El serbal de los cazadores, una rosácea emparentada con mostajos y endrinos, es un arbolito de porte modesto y hojas compuestas, que se encienden de rojo en otoño. Crece al margen de bosques y prados de montaña y resiste bien el frío y las heladas.

El serbal evoca la frugalidad de quien afronta las dificultades del entorno sin recurrir al amparo del grupo. Es por tanto símbolo al tiempo de modestia y osadía.

También los arces resisten bien los extremos climáticos y acompañan al serbal en su condición de árboles meritorios. La savia del arce, en especial de las especies norteamericanas, se toma en terapias desintoxicantes o como complemento a curas de ayuno.

Libros para saber sobre nuestros bosques

  • La magia de los árboles; Ignacio Abella, Ed. RBA-Integral
  • El árbol; Bernard Fischesser, Ed. Tutor
  • Los bosques ibéricos, una interpretación geobotánica; Emilio Blanco et al., Ed. Planeta

¿Por qué caen las hojas? El origen de los colores

En invierno, los árboles que no pueden disponer de la suficiente intensidad de luz como para asegurar el proceso de la fotosíntesis deberán nutrirse con lo que han ido acumulando hasta entonces.

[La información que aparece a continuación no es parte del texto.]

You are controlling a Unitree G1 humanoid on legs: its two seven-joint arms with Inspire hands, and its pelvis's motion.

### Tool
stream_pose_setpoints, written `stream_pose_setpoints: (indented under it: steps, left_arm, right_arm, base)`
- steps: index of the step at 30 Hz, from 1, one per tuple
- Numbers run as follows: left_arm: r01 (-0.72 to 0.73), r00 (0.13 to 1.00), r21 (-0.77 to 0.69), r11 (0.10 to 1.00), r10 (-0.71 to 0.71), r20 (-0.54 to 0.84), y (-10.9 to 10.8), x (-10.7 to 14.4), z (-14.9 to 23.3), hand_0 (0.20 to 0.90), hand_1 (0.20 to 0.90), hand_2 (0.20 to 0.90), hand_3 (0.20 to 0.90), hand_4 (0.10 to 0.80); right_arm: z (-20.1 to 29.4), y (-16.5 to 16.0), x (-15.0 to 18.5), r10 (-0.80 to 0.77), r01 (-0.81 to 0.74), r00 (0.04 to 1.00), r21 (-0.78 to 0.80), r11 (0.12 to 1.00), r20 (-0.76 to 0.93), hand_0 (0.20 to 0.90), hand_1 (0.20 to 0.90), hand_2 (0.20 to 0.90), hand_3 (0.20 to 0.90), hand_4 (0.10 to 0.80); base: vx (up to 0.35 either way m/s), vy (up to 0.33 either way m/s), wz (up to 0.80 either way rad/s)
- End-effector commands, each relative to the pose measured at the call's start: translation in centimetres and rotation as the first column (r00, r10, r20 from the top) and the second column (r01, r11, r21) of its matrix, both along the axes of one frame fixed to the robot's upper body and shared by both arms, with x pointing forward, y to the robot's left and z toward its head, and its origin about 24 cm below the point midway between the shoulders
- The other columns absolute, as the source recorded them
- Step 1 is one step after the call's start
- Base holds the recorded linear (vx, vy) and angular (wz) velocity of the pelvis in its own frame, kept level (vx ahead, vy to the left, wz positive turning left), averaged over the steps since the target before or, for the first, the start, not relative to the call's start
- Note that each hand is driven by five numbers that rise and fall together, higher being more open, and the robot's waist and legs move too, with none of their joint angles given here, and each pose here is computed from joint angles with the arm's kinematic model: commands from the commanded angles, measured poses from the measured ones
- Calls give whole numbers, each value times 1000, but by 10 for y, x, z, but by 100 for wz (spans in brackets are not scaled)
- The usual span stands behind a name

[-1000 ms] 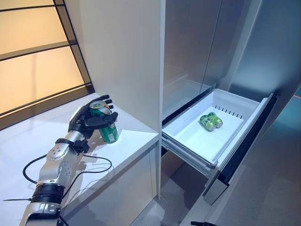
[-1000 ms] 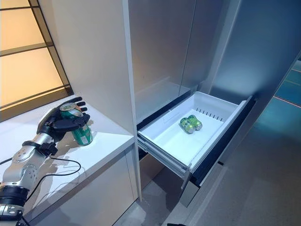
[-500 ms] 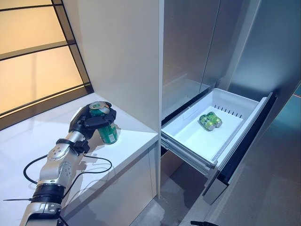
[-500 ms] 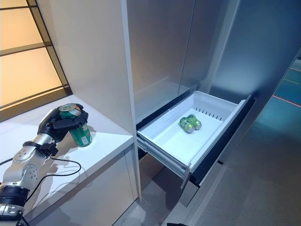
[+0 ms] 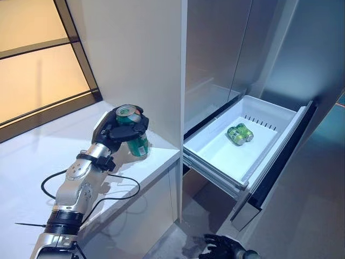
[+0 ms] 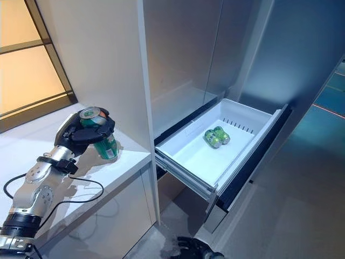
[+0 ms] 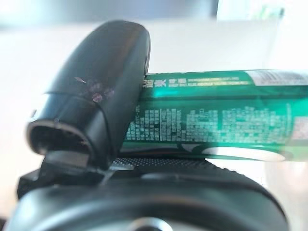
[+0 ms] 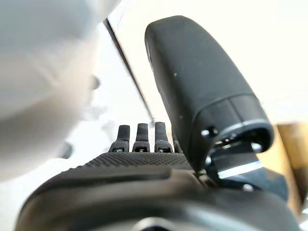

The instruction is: Put drinks into fridge and close the fridge

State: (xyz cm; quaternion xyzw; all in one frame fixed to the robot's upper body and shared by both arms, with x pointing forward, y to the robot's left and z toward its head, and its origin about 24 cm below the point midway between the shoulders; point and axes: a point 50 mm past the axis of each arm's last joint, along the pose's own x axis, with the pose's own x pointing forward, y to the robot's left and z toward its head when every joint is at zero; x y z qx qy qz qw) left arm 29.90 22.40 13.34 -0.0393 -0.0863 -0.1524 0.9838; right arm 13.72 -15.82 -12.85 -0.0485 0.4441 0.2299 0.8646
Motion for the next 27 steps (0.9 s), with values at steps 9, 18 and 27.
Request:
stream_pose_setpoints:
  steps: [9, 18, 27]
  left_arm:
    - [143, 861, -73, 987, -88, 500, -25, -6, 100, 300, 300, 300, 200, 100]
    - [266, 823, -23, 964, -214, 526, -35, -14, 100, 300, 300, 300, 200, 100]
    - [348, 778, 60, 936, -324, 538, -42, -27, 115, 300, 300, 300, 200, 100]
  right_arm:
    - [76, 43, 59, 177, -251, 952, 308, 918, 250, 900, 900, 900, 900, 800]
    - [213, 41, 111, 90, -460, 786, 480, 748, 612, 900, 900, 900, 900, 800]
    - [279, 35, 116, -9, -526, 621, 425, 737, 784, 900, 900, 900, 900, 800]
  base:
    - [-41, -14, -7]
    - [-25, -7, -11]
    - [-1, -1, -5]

Las hojas dejan de beneficiarse de la clorofila, que las mantenía verdes, y va apareciendo otra gama de colores que arranca nuestra admiración.

  • Son los amarillos y los anaranjados, que proceden de compuestos presentes en las hojas como carotenos o xantinas y que también habían ejercido un papel, aunque más modesto, en la fotosíntesis.
  • O bien esos rojos rabiosos de arces y serbales, que revelan la presencia de antocianinas, moléculas con un alto valor antioxidante y que en este caso se generan a partir de sus flavonoides incoloros una vez que se degrada la clorofila.
  • O los pardos ocráceos de muchos robles, que anuncian su portentoso contenido en taninos. Estos pigmentos protegen las hojas de las radiaciones del sol y reducen el punto de congelación, permitiendo en muchos casos que permanezcan más tiempo en el árbol sin caerse.

De hecho, las hojas de los árboles caducifolios se preparan para el otoño desde que nacen en primavera. En su base se encuentra una capa de células que crecerán en otoño. Antes, en verano, unos conductos que pasan a través de esta capa de células han servido de vasos comunicantes entre las hojas y el resto del árbol para trasladar agua y alimento.

Al disminuir las horas de luz, la capa se endurece y deja de traspasar agua entre las hojas y el árbol. La glucosa y otros elementos orgánicos quedan atrapados en las hojas y, sin el suministro de agua, la clorofila empieza a desaparecer.

Al cortarse la comunicación, las células se van descomponiendo hasta quedar de la capa unos hilillos, que cualquier golpe de aire puede romper. Entonces la hoja viaja hacia el suelo del bosque, donde se entrega a un proceso de transformación que renueva la vida.